Deal with digital stress, tip 3: Be selective with your contacts
Being inundated with messages or reading constant social media updates from people who cause you stress in any way can easily ruin your mood. Therefore, it can be helpful to be selective about who you are available to and when. Many of us feel obliged to accept all social media friend requests and hand over our personal contact details when asked, but only do this if you want to.
If you are not sure you want to be constantly accessible to a certain person, try politely explaining to them that you tend not to use that form of communication very often. Alternatively, if you don’t want to be constantly available to co-workers, set up accounts just for communicating with colleagues, which you can check as and when you want to.
Deal with digital stress, tip 4: Don’t feel pressured to have it all
According to VTech and Toluna’s survey, the second leading cause of technological stress is having to keep up with technology changes. However, it is important to realise that it is not essential to have and know it all. Although it may be tempting to purchase the latest mobile phone or iPod, or to set up an account for every social media site going, remember that technology is meant to be there to enhance your life not detract from it, and if it is causing you stress then it is not doing its job.
It is not worth letting technology ruin your mood, so try to stick to what you find useful and don’t feel under pressure to keep up with trends. If you do need to know about certain digital devices for your job or because you think it will enhance your life, take a course or ask someone to show you how to use it rather than letting it overwhelm you.
Deal with digital stress, tip 5: Have a digital detox
Many of us spend a vast percentage of our day connected to the internet or texting on our mobile phones; however this can cause us to miss out on many everyday sources of pleasure, such as conversations with the people around us. To help cut stress and make time for more worthwhile activities, try to have a digital detox.

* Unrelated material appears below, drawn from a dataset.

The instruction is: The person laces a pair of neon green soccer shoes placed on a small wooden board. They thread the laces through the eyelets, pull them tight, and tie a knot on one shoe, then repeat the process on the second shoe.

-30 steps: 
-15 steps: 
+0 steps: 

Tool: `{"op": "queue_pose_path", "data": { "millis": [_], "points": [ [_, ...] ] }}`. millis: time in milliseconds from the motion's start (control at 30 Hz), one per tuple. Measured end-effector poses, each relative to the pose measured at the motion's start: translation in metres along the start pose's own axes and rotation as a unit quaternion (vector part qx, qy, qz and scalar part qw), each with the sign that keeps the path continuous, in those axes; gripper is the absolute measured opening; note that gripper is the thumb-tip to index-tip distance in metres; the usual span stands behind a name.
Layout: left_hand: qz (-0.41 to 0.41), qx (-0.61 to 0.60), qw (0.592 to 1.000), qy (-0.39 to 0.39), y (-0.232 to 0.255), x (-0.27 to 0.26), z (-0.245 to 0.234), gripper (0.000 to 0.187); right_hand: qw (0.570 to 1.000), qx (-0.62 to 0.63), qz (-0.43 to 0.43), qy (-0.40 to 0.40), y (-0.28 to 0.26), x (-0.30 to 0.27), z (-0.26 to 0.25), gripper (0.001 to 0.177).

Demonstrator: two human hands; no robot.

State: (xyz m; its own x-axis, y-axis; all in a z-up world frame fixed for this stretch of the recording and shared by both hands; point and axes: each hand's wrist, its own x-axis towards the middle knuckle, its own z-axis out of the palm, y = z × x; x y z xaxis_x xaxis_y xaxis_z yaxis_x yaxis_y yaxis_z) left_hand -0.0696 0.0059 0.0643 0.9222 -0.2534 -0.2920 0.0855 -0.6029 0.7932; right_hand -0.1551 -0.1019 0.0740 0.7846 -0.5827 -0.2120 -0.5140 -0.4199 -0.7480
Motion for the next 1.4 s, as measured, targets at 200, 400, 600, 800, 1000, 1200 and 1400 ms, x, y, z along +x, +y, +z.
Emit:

Spend a week, day or afternoon (whatever you can handle) without any technology and live in the real world instead. Listen to the birds singing rather than your iPod, take in the view rather than tapping away at your phone, and call someone for a conversation rather than sending an email. When you get back to your computer or phone you will notice that the world didn’t stop because you turned it off for a while and there was probably nothing to stress about after all.